Slavery, the Civil War, and the Measure of Miscegenation in the Early Twentieth Century

Speaker: Rana Hogarth, PhD, University of Illinois Urbana-Champaign

Date + Time: Wednesday, November 16, 2022, 4:00pm - 5:30pm, EST

Location: Virtual, on BlueJeans

Abstract: Slavery and its afterlives played a much larger role in the development of scientific opinions about the physical and intellectual fitness of mixed race people with Black ancestry (i.e. “mulattoes”) than has been acknowledged in histories of eugenics in the United States. Indeed, fears around race mixing that would later consume eugenicists in the early decades of the twentieth century were already entrenched within white American society in the eras of slavery, the Civil War, and Reconstruction. This talk examines the ways in which eugenicists employed scientific tools to measure the physical and intellectual abilities of so-called “Black and white racial hybrids.” As it draws attention to how eugenicists framed research questions about mixed race people’s bodies, this talk also traces the genealogy of the term “miscegenation,” and explores the process through which eugenicists made Blackness a legible biological trait through their studies of skin color, hair texture, and facial features. 

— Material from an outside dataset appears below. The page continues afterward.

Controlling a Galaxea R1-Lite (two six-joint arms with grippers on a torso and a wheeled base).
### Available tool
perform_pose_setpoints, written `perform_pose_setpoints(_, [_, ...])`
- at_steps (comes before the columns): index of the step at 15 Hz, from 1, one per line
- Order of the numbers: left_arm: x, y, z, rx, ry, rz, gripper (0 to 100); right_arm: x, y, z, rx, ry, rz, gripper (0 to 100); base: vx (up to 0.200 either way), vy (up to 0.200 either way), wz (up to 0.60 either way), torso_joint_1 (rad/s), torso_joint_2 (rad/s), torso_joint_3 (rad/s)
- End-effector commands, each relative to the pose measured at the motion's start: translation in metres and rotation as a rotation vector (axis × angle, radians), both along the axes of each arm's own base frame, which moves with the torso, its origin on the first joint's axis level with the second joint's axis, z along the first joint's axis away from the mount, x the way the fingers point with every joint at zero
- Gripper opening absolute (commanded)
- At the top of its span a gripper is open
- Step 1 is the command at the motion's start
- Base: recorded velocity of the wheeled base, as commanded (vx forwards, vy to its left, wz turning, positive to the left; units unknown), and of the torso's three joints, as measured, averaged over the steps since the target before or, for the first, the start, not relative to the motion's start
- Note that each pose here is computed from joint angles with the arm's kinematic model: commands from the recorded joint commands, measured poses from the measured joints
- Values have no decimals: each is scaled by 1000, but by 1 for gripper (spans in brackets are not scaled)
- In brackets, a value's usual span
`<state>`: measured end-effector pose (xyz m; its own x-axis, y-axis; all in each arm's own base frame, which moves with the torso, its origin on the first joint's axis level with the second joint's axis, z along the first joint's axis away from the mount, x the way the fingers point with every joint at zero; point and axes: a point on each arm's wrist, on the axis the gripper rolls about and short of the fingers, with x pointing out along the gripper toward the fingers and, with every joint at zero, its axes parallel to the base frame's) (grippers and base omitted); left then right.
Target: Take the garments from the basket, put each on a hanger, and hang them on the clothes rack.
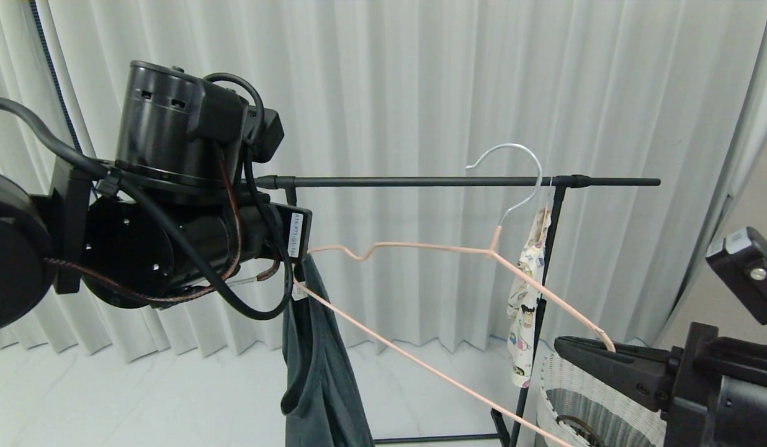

Bio: Rana Hogarth is associate professor of history at the University of Illinois at Urbana-Champaign. Her research focuses on the creation of ideas about racial difference in North America and the Caribbean as they emerged through the language of medicine and its allied fields. She is the author of Medicalizing Blackness: Making Racial Difference in the Atlantic World, 1780-1840 (University of North Carolina Press, 2017), which examines how white physicians defined blackness as a medically significant marker of difference in slave societies of the American Atlantic. Her research has appeared in Social History of Medicine, American Quarterly, African and Black Diaspora: An International Journal, American Journal of Public Health, and in the edited volume Medicine and Healing in the Age of Slavery, edited by Sean Morey Smith and Christopher Willoughby (LSU Press, 2021).